Ongoing Work: Continuous updates indicate a focus on maintaining project documentation and ensuring clarity for users.

Likun Lin (llk010502)

Recent Commits: Merged pull requests related to file alignment and added files for the FinGPT-Forecaster-Chinese version.
Collaborations: Collaborated with Bruce Yanghy and other team members on merging contributions.
Ongoing Work: Active in enhancing language support for the project, indicating ongoing development efforts.

Boyu Zhang (boyuZh)

Recent Commits: Updated README.md and made changes related to financial report analysis.
Collaborations: Engaged with Bruce Yanghy on README updates and other documentation tasks.
Ongoing Work: Focused on improving financial analysis features, suggesting ongoing enhancements.

Daniel (Neng) Wang (Noir97)

Recent Commits: Contributed to multiple updates across various files, including utils.py and README.md. Notably involved in adding figures for documentation.
Collaborations: Worked closely with Bruce Yanghy and Likun Lin on several pull requests.
Ongoing Work: Involved in both documentation and code restructuring, indicating a dual focus on usability and functionality.
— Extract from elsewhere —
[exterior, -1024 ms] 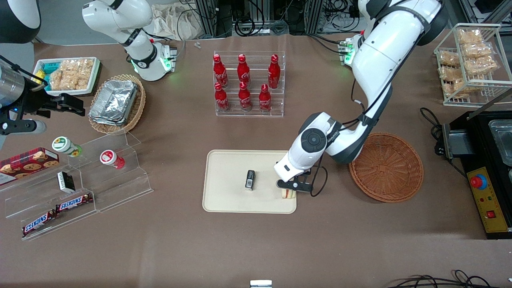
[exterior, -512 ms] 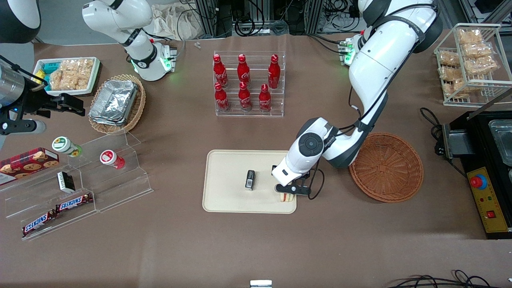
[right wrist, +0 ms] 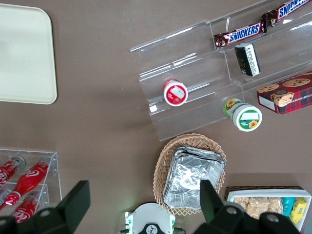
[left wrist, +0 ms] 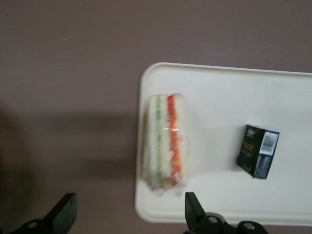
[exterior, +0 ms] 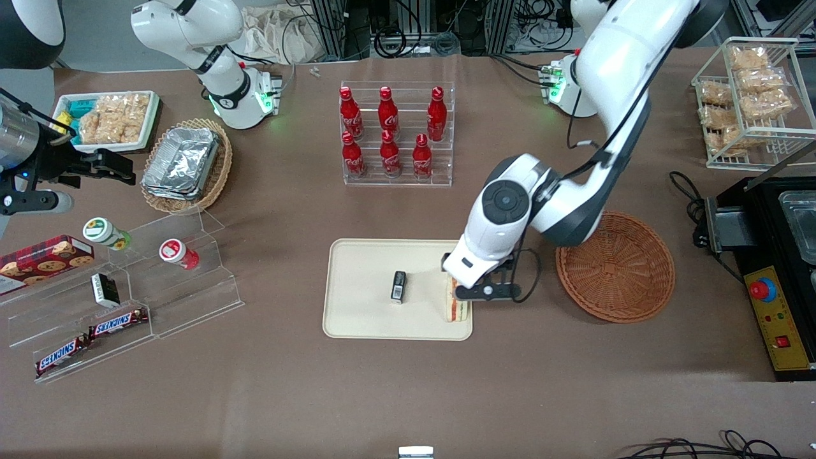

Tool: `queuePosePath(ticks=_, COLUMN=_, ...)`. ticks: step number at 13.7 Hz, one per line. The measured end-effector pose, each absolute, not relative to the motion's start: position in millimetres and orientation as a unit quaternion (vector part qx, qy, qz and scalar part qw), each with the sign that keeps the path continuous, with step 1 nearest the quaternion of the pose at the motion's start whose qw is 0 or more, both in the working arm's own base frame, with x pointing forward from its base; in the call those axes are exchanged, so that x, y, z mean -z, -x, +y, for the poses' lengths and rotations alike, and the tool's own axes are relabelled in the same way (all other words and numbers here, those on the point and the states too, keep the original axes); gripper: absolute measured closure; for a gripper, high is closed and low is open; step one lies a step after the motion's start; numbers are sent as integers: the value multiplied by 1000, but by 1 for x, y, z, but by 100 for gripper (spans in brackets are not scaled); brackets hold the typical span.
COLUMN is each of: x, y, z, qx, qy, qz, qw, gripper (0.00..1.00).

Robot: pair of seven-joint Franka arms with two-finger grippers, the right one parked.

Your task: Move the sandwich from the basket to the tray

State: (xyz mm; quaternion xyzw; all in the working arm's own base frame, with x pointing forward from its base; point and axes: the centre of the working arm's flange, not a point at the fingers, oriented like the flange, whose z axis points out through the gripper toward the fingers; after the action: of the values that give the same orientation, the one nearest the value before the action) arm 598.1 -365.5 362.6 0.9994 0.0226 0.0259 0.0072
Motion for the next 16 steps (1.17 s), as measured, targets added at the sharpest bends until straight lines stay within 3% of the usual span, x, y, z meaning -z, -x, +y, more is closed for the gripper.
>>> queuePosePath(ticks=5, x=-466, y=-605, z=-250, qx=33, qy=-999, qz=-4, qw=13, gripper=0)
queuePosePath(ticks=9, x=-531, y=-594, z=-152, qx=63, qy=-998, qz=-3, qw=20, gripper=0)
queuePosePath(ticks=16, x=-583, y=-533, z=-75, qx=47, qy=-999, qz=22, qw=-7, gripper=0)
Oliver Wang (oliverwang15)

Recent Commits: Made extensive updates related to model performance, particularly focusing on FinGPT v3.3.
Collaborations: Collaborated with Tianyu Zhou on performance comparisons involving RAG (Retrieval-Augmented Generation).
Ongoing Work: Engaged in performance benchmarking, suggesting a focus on improving model accuracy.
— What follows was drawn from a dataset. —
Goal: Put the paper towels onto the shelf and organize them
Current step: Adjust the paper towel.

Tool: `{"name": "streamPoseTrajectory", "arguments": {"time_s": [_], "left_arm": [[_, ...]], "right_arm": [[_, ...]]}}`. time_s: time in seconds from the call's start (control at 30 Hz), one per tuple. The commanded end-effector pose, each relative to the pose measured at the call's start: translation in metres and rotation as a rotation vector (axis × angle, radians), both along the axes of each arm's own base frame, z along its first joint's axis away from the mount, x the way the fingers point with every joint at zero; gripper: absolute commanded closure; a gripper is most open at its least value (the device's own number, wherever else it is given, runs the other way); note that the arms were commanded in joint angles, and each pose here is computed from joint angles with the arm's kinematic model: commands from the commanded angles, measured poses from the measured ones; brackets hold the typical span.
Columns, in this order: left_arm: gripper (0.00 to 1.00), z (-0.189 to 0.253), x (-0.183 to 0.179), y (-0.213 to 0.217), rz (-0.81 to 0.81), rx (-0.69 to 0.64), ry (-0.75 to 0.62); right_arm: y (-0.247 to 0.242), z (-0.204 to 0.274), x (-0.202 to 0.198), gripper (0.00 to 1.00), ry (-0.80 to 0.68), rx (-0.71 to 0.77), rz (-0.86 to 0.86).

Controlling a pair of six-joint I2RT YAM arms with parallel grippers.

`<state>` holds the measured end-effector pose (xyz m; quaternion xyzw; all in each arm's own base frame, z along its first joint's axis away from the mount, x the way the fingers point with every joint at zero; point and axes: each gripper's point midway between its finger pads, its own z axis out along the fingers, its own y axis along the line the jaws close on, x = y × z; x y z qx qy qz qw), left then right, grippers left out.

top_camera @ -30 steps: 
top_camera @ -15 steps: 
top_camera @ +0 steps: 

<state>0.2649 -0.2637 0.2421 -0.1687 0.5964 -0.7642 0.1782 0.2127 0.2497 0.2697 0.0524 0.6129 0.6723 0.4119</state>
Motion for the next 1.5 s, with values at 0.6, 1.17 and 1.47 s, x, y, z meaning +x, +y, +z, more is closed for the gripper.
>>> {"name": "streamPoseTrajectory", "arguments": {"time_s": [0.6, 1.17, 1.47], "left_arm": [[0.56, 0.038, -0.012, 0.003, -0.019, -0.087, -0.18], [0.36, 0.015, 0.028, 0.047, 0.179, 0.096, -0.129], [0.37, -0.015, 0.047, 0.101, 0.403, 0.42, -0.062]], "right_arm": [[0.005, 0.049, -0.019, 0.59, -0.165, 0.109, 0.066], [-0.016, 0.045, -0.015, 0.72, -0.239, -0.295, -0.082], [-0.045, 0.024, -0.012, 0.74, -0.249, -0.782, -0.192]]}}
Tianyu Zhou (raphaelzhou1)

Recent Commits: Conducted experiments comparing RAG vs. non-RAG sentiment classification, updating relevant documentation.
Collaborations: Worked with Oliver Wang to analyze model performance metrics.
Ongoing Work: Actively involved in performance evaluation, indicating a focus on enhancing model capabilities.

Patterns, Themes, and Conclusions

Documentation Focus: A significant portion of recent activity revolves around updating the README.md file and other documentation resources. This indicates an emphasis on improving user experience and accessibility of information.
Collaboration Across Team Members: There is a clear pattern of collaboration among team members, particularly in merging pull requests and contributing to shared documentation. This suggests a cohesive team dynamic aimed at collective improvement of the project.
Feature Enhancements and Language Support: The addition of features such as the FinGPT-Forecaster-Chinese version highlights ongoing efforts to broaden the project's applicability across different languages and regions.
Performance Benchmarking: Several members are focused on evaluating model performance, particularly through RAG comparisons. This indicates a commitment to refining model accuracy and effectiveness in financial applications.
Continuous Integration of Community Contributions: The regular merging of pull requests from various contributors reflects an active engagement with the community, fostering an environment of collaborative development.

Overall, the development team is actively engaged in enhancing both the technical capabilities of FinGPT and its usability through thorough documentation efforts.